Her lips—kiss-swollen and perfect—parted as though she wanted to say something. But the words didn’t come. Only her breath emerged, soft and battered, her chest rising too fast and too unevenly as her heartbeat thumped loudly enough for my heightened senses to catch all of it.

Her eyes burned into mine, wide and searching, her expression wide with an emotion I was too afraid to name. Confusion. Need. Awe. Fear. All of it swirled beneath the ash-dusted surface of her gaze.

“ Zhyvarin ,” I rasped.

It wasn’t just a word. It was the name I'd dreamed up for her in the nights when I couldn't ignore what she truly was to me, when the dreams wouldn't let me go. It was lightning, scoring its way through my chest—a sound shaped by fate, dragged from the deepest corner of whatever I was becoming beneath her touch.

She blinked. Once. Twice.

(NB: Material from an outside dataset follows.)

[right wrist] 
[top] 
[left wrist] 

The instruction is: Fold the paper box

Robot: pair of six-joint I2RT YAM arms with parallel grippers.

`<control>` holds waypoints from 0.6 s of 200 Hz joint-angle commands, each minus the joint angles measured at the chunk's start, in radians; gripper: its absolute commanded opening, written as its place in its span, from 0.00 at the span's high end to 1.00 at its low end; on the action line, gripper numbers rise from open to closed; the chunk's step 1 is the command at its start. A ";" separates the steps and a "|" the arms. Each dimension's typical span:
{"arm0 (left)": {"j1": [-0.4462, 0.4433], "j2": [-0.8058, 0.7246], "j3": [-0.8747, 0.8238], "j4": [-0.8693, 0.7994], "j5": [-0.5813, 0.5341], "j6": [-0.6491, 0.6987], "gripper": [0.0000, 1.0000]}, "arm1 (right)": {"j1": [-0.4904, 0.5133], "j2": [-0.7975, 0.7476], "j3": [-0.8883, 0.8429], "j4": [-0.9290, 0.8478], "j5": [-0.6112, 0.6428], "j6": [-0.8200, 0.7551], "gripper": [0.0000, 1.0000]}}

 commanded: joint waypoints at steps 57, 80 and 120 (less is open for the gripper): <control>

Then something sharp sparked in her expression again—less confusion now, but caution. Her brow furrowed as realization caught up to the shock threatening to carve its way through every sharp edge between us. Slowly, her hands loosened from their grip on my scales, her fingers trembling as they hovered, uncertain, in the burning air between us.

“What—” Her voice broke, soft at first, then sharper, biting out against the searing quiet surrounding us.

A thousand answers burned on the tip of my tongue.

None dared leave my mouth.

Instead, I reached for her wrist, careful to catch it lightly, my claws brushing just barely over the fragile edge of her pulse. One step closer. Just one. Just enough for my gaze to find hers again, unflinching.

“ Zhyvarin .”

The word slipped out again, unbidden but undeniable, soft and soaked in reverence.

Her brow furrowed again, the bite of defiance curling over her lips. “What?”

I couldn’t explain. Couldn’t risk it. Not now. Not with every nerve in me still locked between the ache to hold her and the fear of breaking something irreparable.

“Never mind,” I muttered, though the weight in my voice betrayed the words as a lie.

It did matter. More than anything. And the way her gaze lingered then flickered back to my lips, her own still trembling, told me she knew it, even if she couldn’t say it.

The silence between us coiled tighter, broken only by the distant hiss of geysers erupting against the ridge. My claws loosened reluctantly against her wrist, slipping back into the void that lingered between warmth and absence.

She didn’t move right away. She stayed there, shoulders caught between tension and uncertainty, her frame too frayed to dare finishing whatever storm of thought hung in her expression.